Fisica: anche il Modello Standard è in crisi

Due esperimenti mettono in crisi l’affidabilissimo modello Standard

A scuola, fin da bambini, abbiamo studiato che all’origine dell’Universo, vi è la teoria del “Big Bang“, il cui modello si basa sull’espansione velocissima dell’Universo. A descriverne, però, le forze e la materia, è il famoso Modello Standard. Il modello ha sostituito, negli anni ’60, la teoria, secondo la quale tutta la materia è composta solo ed esclusivamente da neuroni, protoni ed elettroni, escludendo una miriade di altre particelle.

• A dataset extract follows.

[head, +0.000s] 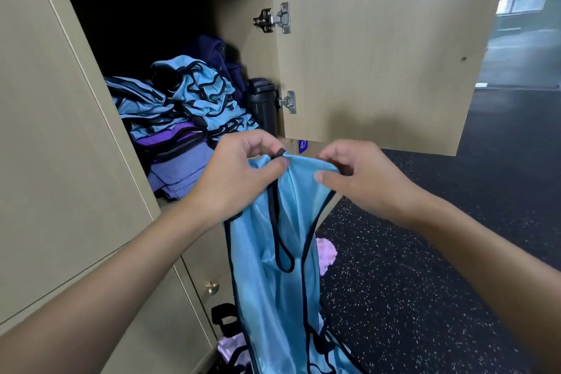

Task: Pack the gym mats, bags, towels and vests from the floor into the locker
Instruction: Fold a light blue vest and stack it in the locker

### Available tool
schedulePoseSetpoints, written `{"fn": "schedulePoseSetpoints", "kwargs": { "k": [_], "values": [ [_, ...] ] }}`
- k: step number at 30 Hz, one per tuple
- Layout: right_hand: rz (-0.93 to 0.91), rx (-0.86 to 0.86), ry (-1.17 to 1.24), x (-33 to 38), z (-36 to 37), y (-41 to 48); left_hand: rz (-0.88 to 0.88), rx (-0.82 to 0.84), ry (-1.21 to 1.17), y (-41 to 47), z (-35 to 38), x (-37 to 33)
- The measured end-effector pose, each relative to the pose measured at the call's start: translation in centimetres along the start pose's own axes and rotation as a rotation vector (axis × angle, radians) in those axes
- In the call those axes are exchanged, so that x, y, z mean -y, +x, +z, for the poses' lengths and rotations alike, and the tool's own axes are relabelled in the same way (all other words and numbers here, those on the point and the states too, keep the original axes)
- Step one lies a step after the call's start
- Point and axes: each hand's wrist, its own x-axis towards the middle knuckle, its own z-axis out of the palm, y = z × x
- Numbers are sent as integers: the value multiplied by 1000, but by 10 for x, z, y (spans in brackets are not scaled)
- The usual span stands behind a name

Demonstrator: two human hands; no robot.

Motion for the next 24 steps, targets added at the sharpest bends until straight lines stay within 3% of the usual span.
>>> {"fn": "schedulePoseSetpoints", "kwargs": {
  "k": [6,11,24],
  "values": [
    [-34,-215,186,0,-4,3,-73,-35,-52,4,-10,4],
    [-68,-269,247,4,-1,5,-57,-28,-107,6,-12,1],
    [25,198,415,16,-8,-8,19,-5,-66,5,-14,-3]
  ]
}}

Il modello, oltre a sconfessare tale teoria, permette di comprendere la composizione della materia grazie a poche particelle e a delle interazioni fondamentali,  spiegando, così, tre delle quattro forze fondamentali. Ad essere esclusa è la gravità. Il Modello Standard  ha dimostrato la sua efficienza dimostrando che, le sue previsioni sull’esistenza di alcune particelle erano reali; permettendone così la loro scoperta. Il modello, però, risulterebbe incompleto a causa della sua mancata capacità di spiegare da cosa è composta la materia oscura e la superiorità della materia sull’antimateria. Non solo ad alimentare l’idea che il modello sarebbe poco affidabile, è l’analisi di due esperimenti di collisione di particelle, LHC svizzero e il Belle giapponese, i cui risultati ancora preliminari, hanno messo in luce l’esistenza di particelle non considerate dal Modello Standard. In realtà, già nel 2012, un terzo esperimento aveva dimostrato l’imperfezione del Modello Standard.

Entrando più nel particolare, questi esperimenti hanno rilevato una crescente presenza di alcuni tipi di leptoni rispetto ad alcune particelle che si creano, quando i mesoni B neutri si trasformano. Non solo, è stata anche rilevata una eccessiva quantità di particelle tau rispetto a quanto rilevato, solitamente, dal Modello Standard. Cosa significa, quindi? Significa che potrebbe esistere un nuovo tipo di particella che si forma, quando i mesoni B si trasformano e che a sua volta porterebbe all’accrescimento delle particelle tau.  La notizia è talmente sconcertante che se dovesse essere confermata, per alcuni fisici, tra cui Mark Wise del California Institute of Technology, potrebbe essere l’inizio di una modifica del modello o della sostituzione di questo con altri, che permetterebbero  di conoscere particelle attualmente sconosciute.